What is being asked: Using the entries that follow, write out the line containing "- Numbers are", the line containing "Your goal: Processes", and every line between them, exactly and nothing else.

#####

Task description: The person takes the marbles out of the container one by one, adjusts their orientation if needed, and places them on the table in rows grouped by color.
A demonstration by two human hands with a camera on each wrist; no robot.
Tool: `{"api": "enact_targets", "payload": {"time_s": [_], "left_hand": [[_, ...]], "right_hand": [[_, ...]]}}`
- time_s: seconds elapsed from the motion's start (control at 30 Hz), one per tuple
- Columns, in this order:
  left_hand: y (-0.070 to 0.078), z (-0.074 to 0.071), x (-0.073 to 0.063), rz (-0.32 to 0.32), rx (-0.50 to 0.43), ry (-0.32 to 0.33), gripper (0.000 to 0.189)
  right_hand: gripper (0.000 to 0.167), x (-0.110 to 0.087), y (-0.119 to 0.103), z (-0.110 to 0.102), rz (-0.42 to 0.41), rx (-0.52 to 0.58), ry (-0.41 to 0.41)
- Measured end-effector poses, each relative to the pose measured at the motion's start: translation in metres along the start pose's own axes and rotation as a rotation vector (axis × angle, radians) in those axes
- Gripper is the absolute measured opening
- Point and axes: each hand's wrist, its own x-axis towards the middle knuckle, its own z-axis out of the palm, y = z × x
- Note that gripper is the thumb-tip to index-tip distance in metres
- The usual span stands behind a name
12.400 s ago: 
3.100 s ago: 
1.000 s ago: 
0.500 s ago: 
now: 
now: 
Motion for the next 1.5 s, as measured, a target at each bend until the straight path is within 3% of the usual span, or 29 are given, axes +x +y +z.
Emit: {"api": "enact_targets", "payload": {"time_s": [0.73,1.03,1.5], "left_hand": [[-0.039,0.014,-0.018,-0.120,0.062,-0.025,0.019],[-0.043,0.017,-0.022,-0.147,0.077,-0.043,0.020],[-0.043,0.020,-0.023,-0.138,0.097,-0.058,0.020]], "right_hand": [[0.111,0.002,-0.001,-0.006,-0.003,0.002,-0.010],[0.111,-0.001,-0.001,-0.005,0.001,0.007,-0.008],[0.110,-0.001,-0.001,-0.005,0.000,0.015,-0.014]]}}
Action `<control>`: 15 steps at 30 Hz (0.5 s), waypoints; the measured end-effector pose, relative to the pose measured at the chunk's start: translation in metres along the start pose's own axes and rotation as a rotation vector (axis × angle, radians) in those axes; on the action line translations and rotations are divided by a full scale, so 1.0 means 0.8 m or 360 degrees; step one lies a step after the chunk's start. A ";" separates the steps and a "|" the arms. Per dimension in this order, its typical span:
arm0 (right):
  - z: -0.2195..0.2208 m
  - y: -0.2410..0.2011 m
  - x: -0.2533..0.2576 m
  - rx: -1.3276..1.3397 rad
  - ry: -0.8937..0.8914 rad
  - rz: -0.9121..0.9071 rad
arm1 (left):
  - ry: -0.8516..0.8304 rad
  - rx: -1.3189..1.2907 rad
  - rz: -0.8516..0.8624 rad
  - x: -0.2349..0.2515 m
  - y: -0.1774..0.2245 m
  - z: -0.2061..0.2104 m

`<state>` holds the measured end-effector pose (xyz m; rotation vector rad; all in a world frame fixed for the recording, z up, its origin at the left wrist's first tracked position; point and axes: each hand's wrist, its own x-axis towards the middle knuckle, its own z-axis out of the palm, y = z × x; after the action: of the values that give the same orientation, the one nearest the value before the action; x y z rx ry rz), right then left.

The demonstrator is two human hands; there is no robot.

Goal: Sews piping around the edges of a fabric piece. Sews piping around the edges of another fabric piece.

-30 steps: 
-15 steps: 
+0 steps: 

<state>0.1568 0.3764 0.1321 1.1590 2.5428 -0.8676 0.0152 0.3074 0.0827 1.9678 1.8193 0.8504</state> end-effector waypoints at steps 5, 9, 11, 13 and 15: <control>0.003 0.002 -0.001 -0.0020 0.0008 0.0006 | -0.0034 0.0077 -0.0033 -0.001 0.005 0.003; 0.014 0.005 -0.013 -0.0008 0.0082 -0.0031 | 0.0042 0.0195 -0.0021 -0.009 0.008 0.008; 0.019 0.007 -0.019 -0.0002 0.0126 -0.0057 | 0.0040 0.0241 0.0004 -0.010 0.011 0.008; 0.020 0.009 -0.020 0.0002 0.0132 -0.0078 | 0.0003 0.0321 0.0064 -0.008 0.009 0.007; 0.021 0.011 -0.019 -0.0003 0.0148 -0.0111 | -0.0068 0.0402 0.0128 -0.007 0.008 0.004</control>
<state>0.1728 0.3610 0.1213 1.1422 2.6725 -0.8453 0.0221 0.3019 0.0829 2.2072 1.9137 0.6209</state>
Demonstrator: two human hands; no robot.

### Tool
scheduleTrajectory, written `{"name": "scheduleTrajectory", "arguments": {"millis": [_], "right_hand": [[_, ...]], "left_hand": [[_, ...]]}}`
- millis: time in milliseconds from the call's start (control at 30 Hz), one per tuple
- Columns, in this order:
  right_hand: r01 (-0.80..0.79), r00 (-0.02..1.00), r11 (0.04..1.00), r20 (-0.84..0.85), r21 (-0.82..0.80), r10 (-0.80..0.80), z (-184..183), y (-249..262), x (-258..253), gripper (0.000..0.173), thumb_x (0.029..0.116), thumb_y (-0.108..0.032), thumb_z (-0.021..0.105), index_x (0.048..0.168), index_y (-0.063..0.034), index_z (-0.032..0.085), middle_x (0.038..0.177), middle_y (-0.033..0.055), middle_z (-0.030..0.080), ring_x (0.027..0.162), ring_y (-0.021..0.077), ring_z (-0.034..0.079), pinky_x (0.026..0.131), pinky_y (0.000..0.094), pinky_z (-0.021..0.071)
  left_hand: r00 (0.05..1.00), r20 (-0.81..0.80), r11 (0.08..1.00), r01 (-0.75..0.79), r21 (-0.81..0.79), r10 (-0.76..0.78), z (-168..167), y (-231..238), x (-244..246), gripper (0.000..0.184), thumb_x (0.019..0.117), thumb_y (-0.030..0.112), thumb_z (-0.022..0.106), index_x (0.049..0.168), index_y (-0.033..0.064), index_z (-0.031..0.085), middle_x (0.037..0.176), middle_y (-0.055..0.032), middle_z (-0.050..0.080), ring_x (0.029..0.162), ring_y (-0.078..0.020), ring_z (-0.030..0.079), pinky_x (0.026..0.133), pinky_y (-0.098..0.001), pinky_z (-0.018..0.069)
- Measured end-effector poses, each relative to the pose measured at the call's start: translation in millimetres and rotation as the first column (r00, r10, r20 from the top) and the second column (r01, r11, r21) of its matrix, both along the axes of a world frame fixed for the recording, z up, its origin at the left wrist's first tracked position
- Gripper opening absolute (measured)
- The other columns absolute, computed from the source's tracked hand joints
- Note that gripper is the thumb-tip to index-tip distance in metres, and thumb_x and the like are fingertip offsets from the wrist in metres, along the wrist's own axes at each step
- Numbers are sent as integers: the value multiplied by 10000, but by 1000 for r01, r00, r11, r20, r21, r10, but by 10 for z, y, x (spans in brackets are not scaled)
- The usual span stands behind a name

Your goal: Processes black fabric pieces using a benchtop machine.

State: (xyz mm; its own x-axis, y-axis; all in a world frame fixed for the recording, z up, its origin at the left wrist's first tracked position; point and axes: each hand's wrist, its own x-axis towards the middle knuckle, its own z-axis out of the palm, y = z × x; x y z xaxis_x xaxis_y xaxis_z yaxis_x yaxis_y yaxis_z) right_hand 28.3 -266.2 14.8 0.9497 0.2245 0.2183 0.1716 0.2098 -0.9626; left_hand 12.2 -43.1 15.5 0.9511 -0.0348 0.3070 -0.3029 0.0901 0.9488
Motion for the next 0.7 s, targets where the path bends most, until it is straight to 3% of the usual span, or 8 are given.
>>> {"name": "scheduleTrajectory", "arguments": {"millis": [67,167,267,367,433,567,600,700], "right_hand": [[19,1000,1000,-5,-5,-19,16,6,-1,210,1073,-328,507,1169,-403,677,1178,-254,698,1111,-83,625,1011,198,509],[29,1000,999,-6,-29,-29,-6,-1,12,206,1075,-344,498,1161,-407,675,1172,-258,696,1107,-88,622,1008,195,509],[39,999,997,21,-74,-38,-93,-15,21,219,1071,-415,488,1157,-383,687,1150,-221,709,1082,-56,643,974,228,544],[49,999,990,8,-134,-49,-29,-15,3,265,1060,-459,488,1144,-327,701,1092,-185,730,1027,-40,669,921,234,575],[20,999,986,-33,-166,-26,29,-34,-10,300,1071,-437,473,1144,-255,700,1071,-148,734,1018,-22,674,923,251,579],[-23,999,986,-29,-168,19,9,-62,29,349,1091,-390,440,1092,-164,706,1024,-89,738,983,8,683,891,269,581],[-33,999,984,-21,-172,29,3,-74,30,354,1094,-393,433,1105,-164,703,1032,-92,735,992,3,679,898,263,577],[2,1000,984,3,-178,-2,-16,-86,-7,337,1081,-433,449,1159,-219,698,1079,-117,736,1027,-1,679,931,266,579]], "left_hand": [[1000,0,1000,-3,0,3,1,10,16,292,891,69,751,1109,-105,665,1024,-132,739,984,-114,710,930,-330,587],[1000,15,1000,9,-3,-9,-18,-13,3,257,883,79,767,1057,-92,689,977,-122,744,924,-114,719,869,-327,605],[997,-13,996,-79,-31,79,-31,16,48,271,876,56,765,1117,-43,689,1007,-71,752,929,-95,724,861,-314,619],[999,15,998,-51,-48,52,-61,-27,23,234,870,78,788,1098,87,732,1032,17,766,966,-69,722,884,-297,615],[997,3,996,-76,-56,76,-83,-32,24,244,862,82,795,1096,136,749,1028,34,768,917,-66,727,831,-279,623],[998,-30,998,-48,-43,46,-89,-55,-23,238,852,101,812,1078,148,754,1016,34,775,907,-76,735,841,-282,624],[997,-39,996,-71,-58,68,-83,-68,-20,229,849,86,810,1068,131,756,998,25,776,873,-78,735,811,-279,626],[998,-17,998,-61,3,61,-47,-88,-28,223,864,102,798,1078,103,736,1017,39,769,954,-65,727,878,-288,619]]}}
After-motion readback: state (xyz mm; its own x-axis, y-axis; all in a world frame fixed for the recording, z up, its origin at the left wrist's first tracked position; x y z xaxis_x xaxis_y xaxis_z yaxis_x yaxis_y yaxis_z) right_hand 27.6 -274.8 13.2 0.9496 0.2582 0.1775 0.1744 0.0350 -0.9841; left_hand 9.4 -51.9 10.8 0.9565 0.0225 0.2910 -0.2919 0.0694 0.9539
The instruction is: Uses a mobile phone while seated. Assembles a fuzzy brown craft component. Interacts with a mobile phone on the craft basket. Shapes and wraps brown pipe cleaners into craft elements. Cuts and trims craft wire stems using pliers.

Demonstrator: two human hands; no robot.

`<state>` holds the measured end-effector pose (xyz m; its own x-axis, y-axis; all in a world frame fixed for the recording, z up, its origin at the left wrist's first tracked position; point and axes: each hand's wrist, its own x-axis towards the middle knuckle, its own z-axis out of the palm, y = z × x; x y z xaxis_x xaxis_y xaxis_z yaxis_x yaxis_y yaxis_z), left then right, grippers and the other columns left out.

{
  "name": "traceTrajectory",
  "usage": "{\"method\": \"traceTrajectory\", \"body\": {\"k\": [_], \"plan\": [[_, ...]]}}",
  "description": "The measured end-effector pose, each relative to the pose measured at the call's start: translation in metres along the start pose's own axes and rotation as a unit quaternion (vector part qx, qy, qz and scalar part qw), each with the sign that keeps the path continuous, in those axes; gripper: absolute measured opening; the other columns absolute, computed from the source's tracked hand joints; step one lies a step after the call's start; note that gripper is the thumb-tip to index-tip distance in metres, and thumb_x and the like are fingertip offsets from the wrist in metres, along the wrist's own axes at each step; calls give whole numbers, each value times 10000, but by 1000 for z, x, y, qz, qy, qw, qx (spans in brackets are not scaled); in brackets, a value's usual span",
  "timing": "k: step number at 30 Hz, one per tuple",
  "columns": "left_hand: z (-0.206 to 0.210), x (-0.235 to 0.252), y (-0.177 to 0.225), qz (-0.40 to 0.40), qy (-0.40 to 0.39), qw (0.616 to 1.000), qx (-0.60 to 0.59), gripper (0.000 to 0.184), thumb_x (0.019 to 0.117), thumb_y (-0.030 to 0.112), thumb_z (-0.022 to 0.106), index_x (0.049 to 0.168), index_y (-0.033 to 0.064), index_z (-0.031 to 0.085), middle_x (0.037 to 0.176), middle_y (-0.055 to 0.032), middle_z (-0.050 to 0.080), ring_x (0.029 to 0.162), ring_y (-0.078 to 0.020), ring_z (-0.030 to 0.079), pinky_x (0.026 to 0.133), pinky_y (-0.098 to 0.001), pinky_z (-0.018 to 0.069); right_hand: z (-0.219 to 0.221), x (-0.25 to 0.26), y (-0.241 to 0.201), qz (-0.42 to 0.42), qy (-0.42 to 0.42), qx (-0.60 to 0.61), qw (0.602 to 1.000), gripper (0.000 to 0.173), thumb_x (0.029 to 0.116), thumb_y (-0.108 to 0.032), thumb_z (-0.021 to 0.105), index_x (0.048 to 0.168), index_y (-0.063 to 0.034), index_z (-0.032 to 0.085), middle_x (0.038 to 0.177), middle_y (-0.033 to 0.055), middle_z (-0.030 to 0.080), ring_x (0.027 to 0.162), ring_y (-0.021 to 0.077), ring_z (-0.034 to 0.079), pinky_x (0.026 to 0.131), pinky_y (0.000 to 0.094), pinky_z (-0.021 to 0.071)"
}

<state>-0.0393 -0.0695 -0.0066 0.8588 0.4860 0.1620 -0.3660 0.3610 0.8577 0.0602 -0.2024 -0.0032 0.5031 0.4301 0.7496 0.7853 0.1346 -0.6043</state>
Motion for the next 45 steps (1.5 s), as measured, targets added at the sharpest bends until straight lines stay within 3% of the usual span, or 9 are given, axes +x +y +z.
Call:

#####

Result:
- Numbers are sent as integers: the value multiplied by 10000, but by 1000 for r01, r00, r11, r20, r21, r10, but by 10 for z, y, x (spans in brackets are not scaled)
- The usual span stands behind a name

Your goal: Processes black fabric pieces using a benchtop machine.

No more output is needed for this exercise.